Among some of the Democratic lawmakers to sign the court brief include Senate Minority Leader Charles SchumerChuck SchumerTrump to lift Sudan terror sponsor designation Ocasio-Cortez, progressives call on Senate not to confirm lobbyists or executives to future administration posts The 2016 and 2020 Senate votes are about the same thing: constitutionalist judges MORE (N.Y.), Sen. Elizabeth WarrenElizabeth WarrenOvernight Health Care: Trump takes criticism of Fauci to a new level | GOP Health Committee chairman defends Fauci | Birx confronted Pence about Atlas Senate Democrats call for ramped up Capitol coronavirus testing Government watchdog to investigate allegations of Trump interference at CDC, FDA MORE (Mass.), Sen. Sherrod BrownSherrod Campbell Brown Senate Democrats call for ramped up Capitol coronavirus testing Dems to focus on issues, not character, at Barrett hearings Mnuchin says he and Pelosi have agreed to restart coronavirus stimulus talks MORE (Ohio), House Minority Leader Nancy PelosiNancy PelosiGOP blocks Schumer effort to adjourn Senate until after election GOP noncommittal about vote on potential Trump-Pelosi coronavirus deal Overnight Health Care: Trump takes criticism of Fauci to a new level | GOP Health Committee chairman defends Fauci | Birx confronted Pence about Atlas MORE (Calif.), House Minority Whip Steny HoyerSteny Hamilton HoyerTop Democrats introduce resolution calling for mask mandate, testing program in Senate Trump orders aides to halt talks on COVID-19 relief This week: Coronavirus complicates Senate's Supreme Court fight MORE (Md.), Rep. Maxine Waters (Calif.) and Rep. Keith EllisonKeith Maurice EllisonDerek Chauvin allowed to establish residency outside of Minnesota while awaiting trial in George Floyd case Officers in George Floyd's death appear in court, motion for separate trials Ex-Minneapolis officer involved in Floyd death asks judge to dismiss murder charge MORE (Minn).

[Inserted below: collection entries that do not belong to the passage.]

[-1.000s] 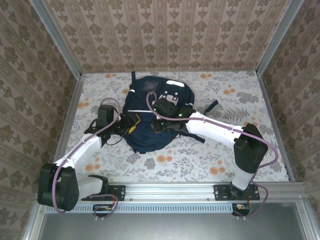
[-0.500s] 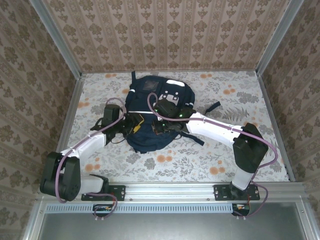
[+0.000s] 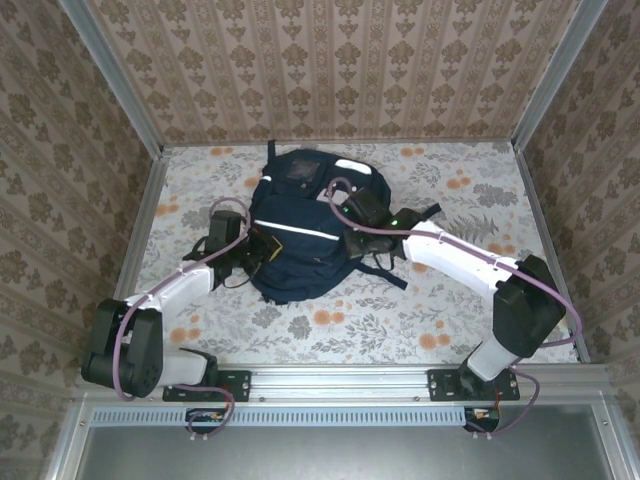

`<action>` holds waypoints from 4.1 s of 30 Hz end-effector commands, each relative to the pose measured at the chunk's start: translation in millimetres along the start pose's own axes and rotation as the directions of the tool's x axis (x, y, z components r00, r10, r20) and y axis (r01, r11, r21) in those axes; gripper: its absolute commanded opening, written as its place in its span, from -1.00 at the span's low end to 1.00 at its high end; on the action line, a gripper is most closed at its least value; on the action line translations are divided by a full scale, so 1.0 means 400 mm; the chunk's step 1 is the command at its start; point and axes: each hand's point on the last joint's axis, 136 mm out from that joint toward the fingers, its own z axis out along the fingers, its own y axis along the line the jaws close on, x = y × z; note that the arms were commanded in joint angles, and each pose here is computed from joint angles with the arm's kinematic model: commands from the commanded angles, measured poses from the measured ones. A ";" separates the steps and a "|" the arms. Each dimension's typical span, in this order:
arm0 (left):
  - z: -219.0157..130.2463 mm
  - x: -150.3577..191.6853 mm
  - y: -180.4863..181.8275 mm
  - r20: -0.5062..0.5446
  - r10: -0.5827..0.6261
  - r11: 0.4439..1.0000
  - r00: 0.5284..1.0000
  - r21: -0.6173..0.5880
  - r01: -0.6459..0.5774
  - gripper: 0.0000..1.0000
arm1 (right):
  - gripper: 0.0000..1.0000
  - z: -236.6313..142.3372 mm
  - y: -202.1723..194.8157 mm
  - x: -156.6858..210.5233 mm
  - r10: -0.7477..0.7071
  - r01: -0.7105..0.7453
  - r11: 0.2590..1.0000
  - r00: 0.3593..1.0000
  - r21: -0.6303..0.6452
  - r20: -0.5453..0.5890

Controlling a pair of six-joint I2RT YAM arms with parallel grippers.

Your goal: Pack books, pencil case, and school supplies into a backpack

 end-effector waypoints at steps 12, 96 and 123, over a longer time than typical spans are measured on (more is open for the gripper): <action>-0.041 0.013 -0.109 -0.016 0.128 0.988 0.992 0.094 -0.126 -1.00 | -0.13 -0.063 0.097 0.018 -0.133 0.140 0.967 0.990 -0.211 0.045; -0.353 -0.200 -0.003 0.350 0.540 0.801 0.766 -0.494 -0.339 1.00 | 1.00 -0.226 -0.391 -0.080 0.052 -0.261 0.890 0.873 0.375 0.485; -0.244 -0.419 0.155 0.448 0.865 0.496 0.227 -0.685 -0.534 1.00 | 0.99 -0.039 -0.615 0.046 0.017 -0.299 0.898 0.759 0.324 0.651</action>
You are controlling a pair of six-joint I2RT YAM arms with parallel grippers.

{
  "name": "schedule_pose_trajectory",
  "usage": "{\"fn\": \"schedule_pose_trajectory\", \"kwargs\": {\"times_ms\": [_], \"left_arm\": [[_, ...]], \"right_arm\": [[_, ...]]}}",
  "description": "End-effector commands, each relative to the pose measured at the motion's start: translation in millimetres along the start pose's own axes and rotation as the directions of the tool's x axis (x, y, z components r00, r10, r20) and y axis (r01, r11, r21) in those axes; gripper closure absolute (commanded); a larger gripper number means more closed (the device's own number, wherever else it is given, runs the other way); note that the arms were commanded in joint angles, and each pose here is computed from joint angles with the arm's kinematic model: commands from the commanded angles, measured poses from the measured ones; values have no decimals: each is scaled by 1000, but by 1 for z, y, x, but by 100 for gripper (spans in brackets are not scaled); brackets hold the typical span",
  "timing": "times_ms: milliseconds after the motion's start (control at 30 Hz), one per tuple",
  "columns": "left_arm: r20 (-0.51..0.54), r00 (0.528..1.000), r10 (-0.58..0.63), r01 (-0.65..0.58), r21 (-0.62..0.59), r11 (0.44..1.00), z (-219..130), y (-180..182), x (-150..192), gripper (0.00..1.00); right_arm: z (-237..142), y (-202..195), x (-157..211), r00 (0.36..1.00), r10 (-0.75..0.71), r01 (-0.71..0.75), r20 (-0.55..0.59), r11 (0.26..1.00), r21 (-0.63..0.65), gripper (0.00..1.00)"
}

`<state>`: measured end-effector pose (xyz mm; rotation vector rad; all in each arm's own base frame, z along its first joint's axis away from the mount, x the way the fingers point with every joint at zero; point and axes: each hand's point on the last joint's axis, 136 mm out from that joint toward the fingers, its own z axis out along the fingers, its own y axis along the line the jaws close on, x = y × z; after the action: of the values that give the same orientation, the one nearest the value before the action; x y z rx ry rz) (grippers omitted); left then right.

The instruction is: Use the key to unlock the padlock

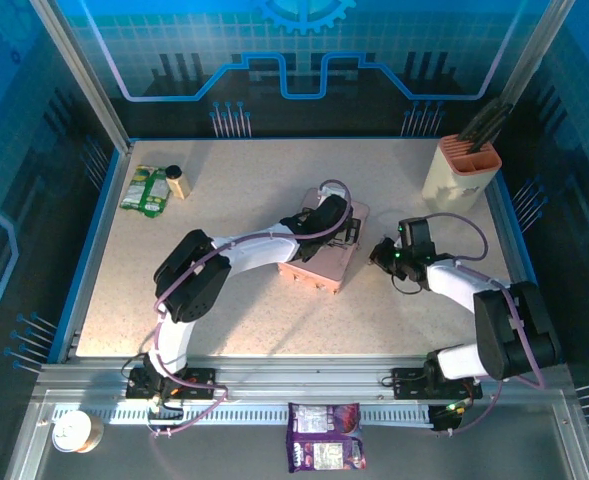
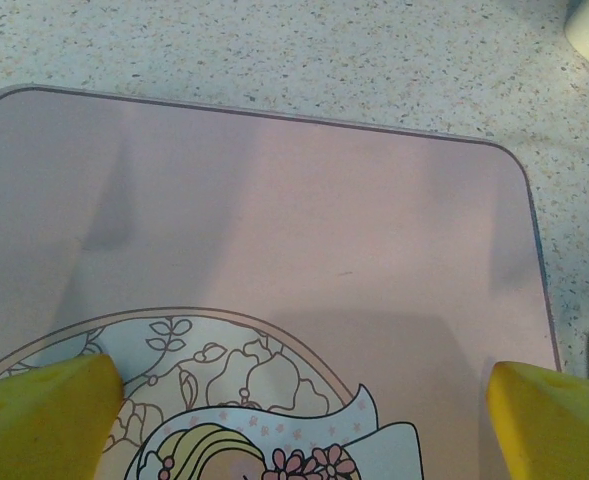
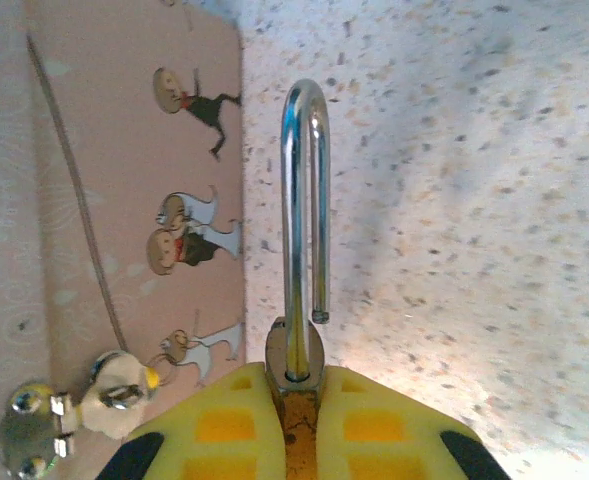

A dramatic showdown began on Friday after the White House and the CFPB butted heads over who will lead the Wall Street watchdog agency following Richard Cordray's resignation.

Before stepping down, Cordray named his chief of staff, English, to the deputy director position. The 2010 Dodd-Frank Act says the deputy director will lead the agency if there is not a permanent director.

Both officials claimed they are the rightful acting director of the CFPB on Monday, entangling current employees in an escalating legal dispute.